There are others  too who would have you believe the center of the center is located in Dorchester, or Jamaica Plain, or Roxbury, or, God forbid, Charlestown. Let it be known here and now that those people would be right if they weren't so very wrong. (It must be noted that there have been claims that the center resides in the affluently youthful sections of Cambridge, but those people are far too intellectual to realize that Cambridge isn't in Suffolk County, but rather across the Charles River in Middlesex, which means, as appreciated as their educated views are, they can take said views and, politely as possible, go fuck themselves!)

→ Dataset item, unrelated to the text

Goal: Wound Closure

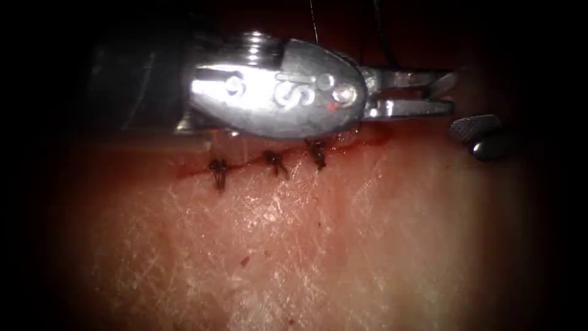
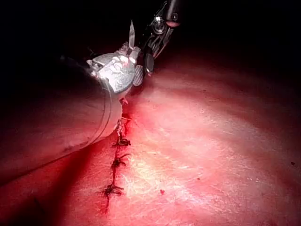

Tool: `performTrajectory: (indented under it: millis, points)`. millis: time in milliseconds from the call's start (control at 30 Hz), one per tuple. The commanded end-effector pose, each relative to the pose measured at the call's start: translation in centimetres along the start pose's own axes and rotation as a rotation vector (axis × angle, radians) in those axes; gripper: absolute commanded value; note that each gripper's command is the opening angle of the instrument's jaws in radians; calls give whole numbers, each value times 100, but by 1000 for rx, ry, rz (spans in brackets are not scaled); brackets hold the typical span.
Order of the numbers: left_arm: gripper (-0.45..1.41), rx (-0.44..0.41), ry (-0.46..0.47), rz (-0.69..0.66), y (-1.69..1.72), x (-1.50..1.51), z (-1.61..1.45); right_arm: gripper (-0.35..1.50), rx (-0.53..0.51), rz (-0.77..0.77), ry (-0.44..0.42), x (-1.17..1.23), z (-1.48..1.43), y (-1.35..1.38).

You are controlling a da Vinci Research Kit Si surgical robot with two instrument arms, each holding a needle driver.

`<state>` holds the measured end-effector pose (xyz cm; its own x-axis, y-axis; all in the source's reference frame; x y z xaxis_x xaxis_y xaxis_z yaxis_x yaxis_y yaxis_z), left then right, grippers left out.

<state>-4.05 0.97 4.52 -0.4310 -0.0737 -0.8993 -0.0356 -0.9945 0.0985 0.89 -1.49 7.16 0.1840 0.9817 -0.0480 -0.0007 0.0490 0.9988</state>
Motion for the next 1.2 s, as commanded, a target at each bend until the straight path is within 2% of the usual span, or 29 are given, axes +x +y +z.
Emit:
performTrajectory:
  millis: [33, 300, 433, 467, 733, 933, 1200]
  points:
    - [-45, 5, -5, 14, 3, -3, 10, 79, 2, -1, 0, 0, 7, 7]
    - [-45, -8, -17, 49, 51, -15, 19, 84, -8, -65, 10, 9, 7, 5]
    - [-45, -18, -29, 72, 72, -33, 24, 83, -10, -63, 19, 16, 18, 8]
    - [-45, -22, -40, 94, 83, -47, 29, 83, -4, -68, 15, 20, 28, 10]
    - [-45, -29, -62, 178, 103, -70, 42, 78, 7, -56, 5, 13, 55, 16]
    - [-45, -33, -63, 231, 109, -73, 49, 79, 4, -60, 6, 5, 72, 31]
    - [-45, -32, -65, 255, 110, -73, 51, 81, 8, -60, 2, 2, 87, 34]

The correct answer, known only to a few, is actually a small parish, not even a neighborhood, north of Downtown, crushed between the Mystic River and the Bunker Hill Monument. If you're lucky enough to locate it on a map, bravo to you, but to the rest, you will find nothing of significance or notoriety here. Even when the parish is spoken of, it is done so with a mixture of disgust and superiority, and so it has been since the very beginning. To Bostonians of a lesser class, that parish of six cramped and cobbled streets, a lawless kingdom unto itself, has never been anything more than a cancerous mole upon Mother's face.

But those people are blinded by their own conceit. For, ugly and unvarnished as it might be, here lies the beating heart.

Friends, Americans, and the rest of you unworthy, unrepentant heathens of worse off nations, here lies:

St. Gregory's Parish!

Or, as Alfonso Ignatius still called it:

'Home.'


Footnote:

Just so there is no confusion, it must be noted that there are actually two St. Gregory's in Mother-City. The nice one in Dorchester—nice being relative and defined by regularly flushing toilets and lace curtains—and the St. Gregory's of Alan Carr's youth, which is the only St. Gregory's hence forth to be mentioned.